* Exercise instructions *
Go through the data and copy every line in which "parts" appears.

* Material to process *
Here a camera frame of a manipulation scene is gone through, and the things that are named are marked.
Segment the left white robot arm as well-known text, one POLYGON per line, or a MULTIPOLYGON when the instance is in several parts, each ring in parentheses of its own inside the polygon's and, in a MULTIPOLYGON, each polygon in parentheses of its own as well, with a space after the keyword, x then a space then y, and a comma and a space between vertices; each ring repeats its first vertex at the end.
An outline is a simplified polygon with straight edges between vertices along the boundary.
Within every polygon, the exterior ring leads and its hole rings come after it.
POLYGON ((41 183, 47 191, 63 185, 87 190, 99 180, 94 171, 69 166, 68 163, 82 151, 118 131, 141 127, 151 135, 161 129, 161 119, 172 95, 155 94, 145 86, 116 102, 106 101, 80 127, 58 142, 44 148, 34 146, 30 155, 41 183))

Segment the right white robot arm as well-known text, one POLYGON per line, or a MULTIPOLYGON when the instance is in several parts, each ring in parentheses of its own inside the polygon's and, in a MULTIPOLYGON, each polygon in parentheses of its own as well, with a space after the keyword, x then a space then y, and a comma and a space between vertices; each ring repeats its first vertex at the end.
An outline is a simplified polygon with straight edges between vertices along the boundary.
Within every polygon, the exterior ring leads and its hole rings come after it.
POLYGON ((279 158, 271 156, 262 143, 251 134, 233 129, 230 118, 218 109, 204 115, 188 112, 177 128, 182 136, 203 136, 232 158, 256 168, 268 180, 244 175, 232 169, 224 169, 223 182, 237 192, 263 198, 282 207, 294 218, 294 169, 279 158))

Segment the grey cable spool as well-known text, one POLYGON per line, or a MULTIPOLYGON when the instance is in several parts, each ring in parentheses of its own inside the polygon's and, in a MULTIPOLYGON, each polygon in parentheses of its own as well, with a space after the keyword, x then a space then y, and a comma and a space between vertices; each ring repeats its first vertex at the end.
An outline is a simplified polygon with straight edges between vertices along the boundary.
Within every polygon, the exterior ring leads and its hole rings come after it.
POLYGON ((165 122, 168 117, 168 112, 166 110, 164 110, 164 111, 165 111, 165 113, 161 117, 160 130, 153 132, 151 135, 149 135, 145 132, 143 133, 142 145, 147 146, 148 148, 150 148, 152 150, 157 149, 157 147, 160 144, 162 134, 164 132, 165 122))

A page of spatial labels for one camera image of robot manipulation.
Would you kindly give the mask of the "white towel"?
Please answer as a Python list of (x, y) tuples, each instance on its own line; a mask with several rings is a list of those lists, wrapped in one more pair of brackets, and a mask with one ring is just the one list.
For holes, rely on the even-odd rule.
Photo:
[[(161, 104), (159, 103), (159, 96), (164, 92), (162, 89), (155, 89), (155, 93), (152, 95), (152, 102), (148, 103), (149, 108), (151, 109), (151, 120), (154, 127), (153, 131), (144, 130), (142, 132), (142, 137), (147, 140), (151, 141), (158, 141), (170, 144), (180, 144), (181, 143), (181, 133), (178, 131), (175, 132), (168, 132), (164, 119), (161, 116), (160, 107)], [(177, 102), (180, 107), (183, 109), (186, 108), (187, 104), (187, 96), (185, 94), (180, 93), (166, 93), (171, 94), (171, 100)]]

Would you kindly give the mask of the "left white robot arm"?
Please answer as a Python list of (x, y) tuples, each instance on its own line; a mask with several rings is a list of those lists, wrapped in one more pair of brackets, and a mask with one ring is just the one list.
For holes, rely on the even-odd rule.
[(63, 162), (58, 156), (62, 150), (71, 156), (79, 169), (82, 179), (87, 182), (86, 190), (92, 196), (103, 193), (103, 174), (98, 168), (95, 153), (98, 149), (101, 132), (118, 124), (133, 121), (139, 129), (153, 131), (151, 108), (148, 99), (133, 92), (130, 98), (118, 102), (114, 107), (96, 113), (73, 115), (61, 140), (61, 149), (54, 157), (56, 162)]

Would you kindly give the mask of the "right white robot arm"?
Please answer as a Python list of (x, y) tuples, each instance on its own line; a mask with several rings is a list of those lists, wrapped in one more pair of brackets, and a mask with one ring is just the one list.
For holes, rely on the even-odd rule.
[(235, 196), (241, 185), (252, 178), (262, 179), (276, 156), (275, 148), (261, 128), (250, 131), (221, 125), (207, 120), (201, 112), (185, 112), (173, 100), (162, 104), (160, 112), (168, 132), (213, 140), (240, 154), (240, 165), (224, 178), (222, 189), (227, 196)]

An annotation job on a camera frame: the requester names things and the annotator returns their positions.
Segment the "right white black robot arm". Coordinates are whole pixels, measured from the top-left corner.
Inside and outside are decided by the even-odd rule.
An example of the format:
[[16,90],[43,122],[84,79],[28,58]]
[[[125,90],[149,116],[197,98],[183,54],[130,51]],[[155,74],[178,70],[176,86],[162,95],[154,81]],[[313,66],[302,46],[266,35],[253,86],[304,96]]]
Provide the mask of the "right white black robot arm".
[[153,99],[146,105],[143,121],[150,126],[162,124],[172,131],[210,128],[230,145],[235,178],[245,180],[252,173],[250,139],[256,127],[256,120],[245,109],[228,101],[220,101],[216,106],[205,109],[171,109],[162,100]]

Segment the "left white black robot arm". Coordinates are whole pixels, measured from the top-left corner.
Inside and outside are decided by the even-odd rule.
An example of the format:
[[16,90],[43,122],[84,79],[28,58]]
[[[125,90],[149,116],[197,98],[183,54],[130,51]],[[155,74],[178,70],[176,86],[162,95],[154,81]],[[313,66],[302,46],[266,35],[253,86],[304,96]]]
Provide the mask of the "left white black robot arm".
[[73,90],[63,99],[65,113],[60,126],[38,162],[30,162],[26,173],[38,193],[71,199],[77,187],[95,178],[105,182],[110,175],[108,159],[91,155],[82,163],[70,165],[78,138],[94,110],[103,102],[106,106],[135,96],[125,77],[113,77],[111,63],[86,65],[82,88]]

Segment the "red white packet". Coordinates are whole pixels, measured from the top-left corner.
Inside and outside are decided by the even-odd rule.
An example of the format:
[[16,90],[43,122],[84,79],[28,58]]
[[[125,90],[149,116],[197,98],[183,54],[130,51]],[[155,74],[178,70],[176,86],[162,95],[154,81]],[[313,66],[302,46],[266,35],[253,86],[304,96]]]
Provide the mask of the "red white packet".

* Response to this exercise *
Segment the left white robot arm as well-known text, one POLYGON per line, or a MULTIPOLYGON when the instance is in several parts, each ring in parentheses of its own inside the polygon's and, in a MULTIPOLYGON, each polygon in parentheses of its own as well, with a space after the keyword, x then a space then y, and a comma and a space between vertices; each ring repeats its first vertex at the end.
Segment the right white robot arm as well-known text, one POLYGON per line, or a MULTIPOLYGON when the instance is in several parts, each ring in parentheses of its own inside the polygon's and, in a MULTIPOLYGON, each polygon in parentheses of its own as well, with a space after the keyword, x then a space then y, and a comma and a space between vertices; each ring repeats its first vertex at the end.
Segment the grey cable spool as well-known text, one POLYGON per line, or a MULTIPOLYGON when the instance is in several parts, each ring in parentheses of its own inside the polygon's and, in a MULTIPOLYGON, each polygon in parentheses of its own as well, with a space after the keyword, x then a space then y, and a comma and a space between vertices; each ring repeats its first vertex at the end.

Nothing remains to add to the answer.